Set down again exactly the lines of the listing below that fall between the line holding "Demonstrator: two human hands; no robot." and the line holding "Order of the", inclusive.

STORED DATA

⟨

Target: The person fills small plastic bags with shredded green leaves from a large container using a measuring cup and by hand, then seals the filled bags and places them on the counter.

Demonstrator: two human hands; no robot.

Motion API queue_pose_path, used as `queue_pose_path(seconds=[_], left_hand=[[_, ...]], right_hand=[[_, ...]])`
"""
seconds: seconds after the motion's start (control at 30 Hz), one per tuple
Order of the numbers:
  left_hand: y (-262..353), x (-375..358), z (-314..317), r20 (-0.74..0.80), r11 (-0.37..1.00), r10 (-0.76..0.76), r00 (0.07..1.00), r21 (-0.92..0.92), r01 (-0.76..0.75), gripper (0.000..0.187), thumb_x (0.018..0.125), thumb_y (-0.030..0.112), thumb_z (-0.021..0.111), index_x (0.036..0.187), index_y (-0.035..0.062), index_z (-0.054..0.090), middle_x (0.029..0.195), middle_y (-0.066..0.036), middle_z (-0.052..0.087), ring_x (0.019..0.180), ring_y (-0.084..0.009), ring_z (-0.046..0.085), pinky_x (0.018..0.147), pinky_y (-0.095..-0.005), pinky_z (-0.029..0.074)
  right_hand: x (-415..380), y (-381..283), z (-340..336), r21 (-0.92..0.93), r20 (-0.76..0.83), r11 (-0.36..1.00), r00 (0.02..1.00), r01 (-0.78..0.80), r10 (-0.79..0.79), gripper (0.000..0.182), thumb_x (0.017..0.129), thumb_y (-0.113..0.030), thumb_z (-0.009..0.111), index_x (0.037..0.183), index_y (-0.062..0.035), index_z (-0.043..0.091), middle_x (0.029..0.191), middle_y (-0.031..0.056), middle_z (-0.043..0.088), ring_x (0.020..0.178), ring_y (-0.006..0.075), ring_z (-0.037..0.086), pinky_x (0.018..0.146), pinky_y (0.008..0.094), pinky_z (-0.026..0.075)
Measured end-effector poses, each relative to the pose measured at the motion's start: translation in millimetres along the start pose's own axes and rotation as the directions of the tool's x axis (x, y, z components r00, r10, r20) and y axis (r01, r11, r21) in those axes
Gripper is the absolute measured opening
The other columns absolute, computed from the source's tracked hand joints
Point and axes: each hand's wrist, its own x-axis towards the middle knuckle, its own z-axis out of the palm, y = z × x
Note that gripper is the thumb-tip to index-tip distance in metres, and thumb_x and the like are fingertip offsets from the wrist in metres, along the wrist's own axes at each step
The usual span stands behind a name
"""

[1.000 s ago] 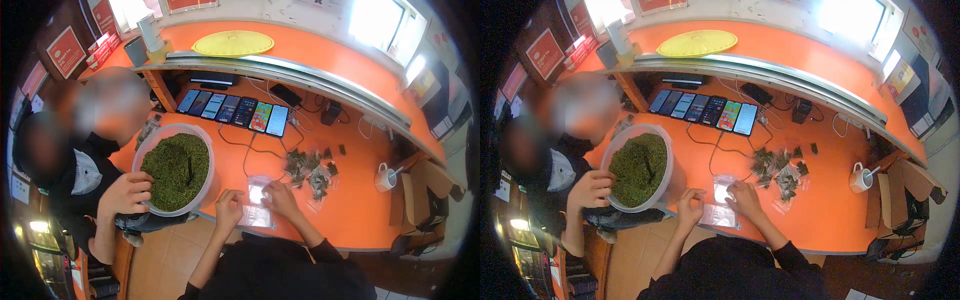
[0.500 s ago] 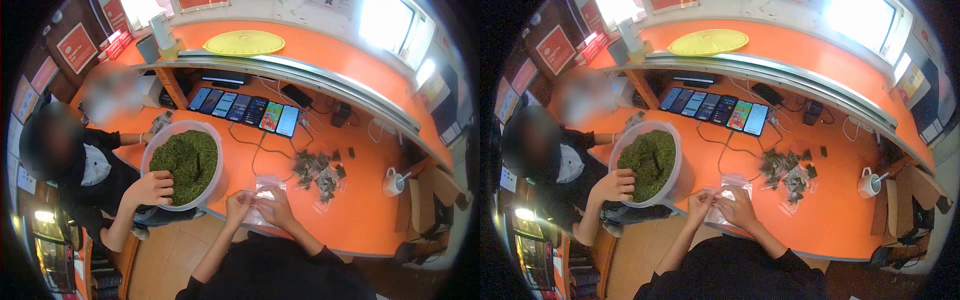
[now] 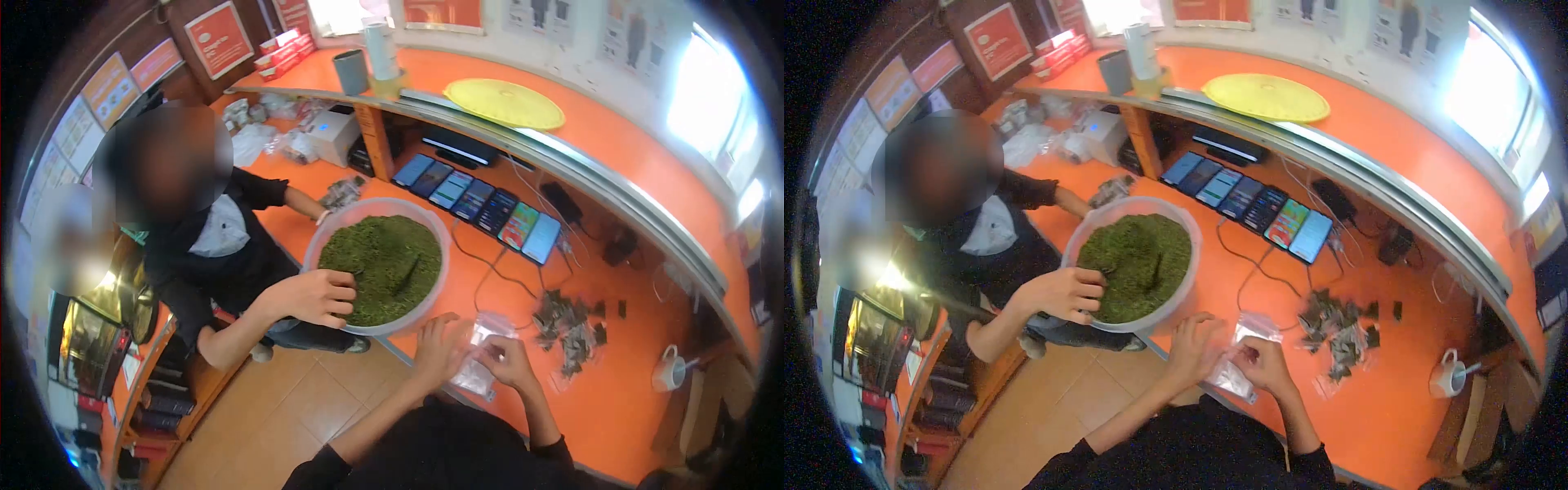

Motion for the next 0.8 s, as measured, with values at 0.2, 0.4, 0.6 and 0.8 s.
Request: queue_pose_path(seconds=[0.2, 0.4, 0.6, 0.8], left_hand=[[-17, -20, 8, 0.306, 0.987, -0.002, 0.952, -0.150, 0.050, 0.029, 0.094, 0.033, 0.062, 0.089, 0.0052, 0.067, 0.083, -0.008, 0.065, 0.078, -0.0243, 0.062, 0.071, -0.0384, 0.048], [-12, -16, -9, 0.636, 0.679, -0.122, 0.762, -0.507, 0.532, 0.032, 0.101, 0.025, 0.055, 0.083, 0.0001, 0.066, 0.068, -0.004, 0.066, 0.064, -0.0132, 0.060, 0.060, -0.0318, 0.048], [-8, -29, -2, 0.301, 0.922, -0.338, 0.891, -0.082, 0.378, 0.023, 0.079, 0.022, 0.069, 0.075, -0.0003, 0.063, 0.060, -0.016, 0.061, 0.056, -0.0318, 0.063, 0.058, -0.0389, 0.051], [-1, -38, -5, 0.071, 0.956, -0.292, 0.954, 0.062, 0.288, 0.052, 0.083, 0.021, 0.067, 0.129, 0.0028, 0.052, 0.108, -0.018, 0.062, 0.092, -0.0334, 0.064, 0.076, -0.0396, 0.053]], right_hand=[[-5, 6, 2, 0.124, 0.059, 0.990, 0.996, 0.060, -0.067, 0.017, 0.084, -0.018, 0.078, 0.083, -0.0023, 0.070, 0.066, -0.0017, 0.058, 0.057, 0.0058, 0.047, 0.052, 0.0242, 0.038], [-3, -13, -8, 0.388, 0.265, 0.892, 0.955, -0.234, 0.135, 0.018, 0.079, -0.015, 0.078, 0.082, 0.0010, 0.070, 0.068, 0.0007, 0.063, 0.053, 0.0062, 0.051, 0.049, 0.0263, 0.040], [0, -15, 12, -0.393, -0.231, 0.898, 0.925, 0.196, -0.302, 0.012, 0.071, -0.008, 0.072, 0.075, -0.0007, 0.064, 0.061, 0.0075, 0.058, 0.051, 0.0188, 0.056, 0.049, 0.0321, 0.043], [5, -24, 15, -0.383, -0.176, 0.861, 0.889, 0.335, -0.424, 0.005, 0.075, -0.003, 0.067, 0.078, -0.0023, 0.062, 0.072, 0.0125, 0.062, 0.059, 0.0249, 0.062, 0.057, 0.0347, 0.049]])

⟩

RESULT BELOW
Demonstrator: two human hands; no robot.

Motion API queue_pose_path, used as `queue_pose_path(seconds=[_], left_hand=[[_, ...]], right_hand=[[_, ...]])`
"""
seconds: seconds after the motion's start (control at 30 Hz), one per tuple
Order of the numbers:

The answer has been given, and the exercise is complete.